What does an AIDS Diagnosis mean? This is a complicated question—AIDS meant different things to different cultures, it meant different things in different places, and it meant something different to each person who lived through the crisis, whether or not they were a part of the LGBT community. For those who lived with the disease, however, AIDS posed a single, unavoidable question: what will you do with the rest of your life? This part of the exhibit explores the complexities of AIDS through David Matias’s life and works.

“‘The Night With No Dawn’: The Emotions of Diagnosis" delves deeper into the sentiments surrounding an AIDS diagnosis and, exploring five particular David Matias poems, acknowledges the complex emotional turmoil faced by each individual AIDS patient.
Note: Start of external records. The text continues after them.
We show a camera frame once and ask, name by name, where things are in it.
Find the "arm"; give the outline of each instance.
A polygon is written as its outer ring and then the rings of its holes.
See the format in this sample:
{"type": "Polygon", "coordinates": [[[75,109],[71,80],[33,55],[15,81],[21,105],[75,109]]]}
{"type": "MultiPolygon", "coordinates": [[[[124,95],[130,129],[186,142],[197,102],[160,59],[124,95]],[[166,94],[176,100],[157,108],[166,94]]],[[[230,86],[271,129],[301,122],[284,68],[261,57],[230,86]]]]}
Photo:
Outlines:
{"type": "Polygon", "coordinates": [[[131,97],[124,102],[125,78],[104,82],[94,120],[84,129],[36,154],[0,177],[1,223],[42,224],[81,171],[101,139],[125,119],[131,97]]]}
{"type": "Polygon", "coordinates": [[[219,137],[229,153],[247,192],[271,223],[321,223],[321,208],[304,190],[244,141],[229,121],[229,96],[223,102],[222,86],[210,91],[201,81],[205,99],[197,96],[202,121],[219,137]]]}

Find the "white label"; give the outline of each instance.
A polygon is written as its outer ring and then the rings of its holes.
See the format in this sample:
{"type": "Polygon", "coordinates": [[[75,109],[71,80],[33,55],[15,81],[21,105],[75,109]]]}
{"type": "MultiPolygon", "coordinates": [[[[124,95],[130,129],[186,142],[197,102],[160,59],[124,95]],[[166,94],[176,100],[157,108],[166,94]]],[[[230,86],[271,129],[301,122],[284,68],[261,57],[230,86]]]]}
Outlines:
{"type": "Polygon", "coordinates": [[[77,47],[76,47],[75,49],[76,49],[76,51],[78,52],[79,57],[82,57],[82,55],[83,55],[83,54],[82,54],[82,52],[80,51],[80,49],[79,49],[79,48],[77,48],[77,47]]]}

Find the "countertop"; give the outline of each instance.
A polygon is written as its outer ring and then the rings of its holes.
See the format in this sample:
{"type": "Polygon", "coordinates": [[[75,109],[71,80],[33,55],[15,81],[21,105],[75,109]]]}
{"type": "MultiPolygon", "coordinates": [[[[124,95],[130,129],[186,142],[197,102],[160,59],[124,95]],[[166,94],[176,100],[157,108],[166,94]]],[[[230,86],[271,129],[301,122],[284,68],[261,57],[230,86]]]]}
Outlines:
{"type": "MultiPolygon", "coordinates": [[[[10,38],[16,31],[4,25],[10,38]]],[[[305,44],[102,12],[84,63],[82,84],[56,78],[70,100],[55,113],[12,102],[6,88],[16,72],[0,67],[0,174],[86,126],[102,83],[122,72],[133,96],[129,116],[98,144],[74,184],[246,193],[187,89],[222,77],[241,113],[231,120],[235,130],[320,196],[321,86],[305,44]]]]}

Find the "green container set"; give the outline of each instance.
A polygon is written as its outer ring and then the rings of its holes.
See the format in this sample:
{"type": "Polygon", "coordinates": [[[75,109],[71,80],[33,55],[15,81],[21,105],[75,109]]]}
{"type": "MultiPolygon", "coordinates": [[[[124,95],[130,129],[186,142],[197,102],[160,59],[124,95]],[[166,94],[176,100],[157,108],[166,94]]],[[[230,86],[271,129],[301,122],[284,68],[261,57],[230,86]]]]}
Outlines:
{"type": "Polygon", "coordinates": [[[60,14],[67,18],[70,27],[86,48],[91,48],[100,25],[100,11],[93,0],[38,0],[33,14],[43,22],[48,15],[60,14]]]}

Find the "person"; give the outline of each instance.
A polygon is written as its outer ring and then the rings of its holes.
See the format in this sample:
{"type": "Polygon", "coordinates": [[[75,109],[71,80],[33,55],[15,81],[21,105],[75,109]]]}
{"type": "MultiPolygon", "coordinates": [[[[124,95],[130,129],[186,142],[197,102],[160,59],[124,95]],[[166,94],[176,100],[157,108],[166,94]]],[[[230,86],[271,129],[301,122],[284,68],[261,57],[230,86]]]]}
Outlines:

“Sin, Death, and Disease: The Cultural Meaning of AIDS” explores the connotations of AIDS in American culture, primarily as a punishment for sexual immorality and as an incurable death sentence, and compares these cultural meanings to those of earlier diseases.

The “AIDS Activism” section explores the role that activism played in David Matias’s works as well as the ways in which activists used art, literature, and symbolism to spread awareness about the AIDS crisis in America.

“Locations and Implications” identifies David Matias’s geographical location through incidental notes from his artifacts. Broken into three main residences—San Antonio, New York, and Provincetown—each artifact features a poem reflecting his sentiments towards his AIDS diagnosis while situating him into a moment in time and place.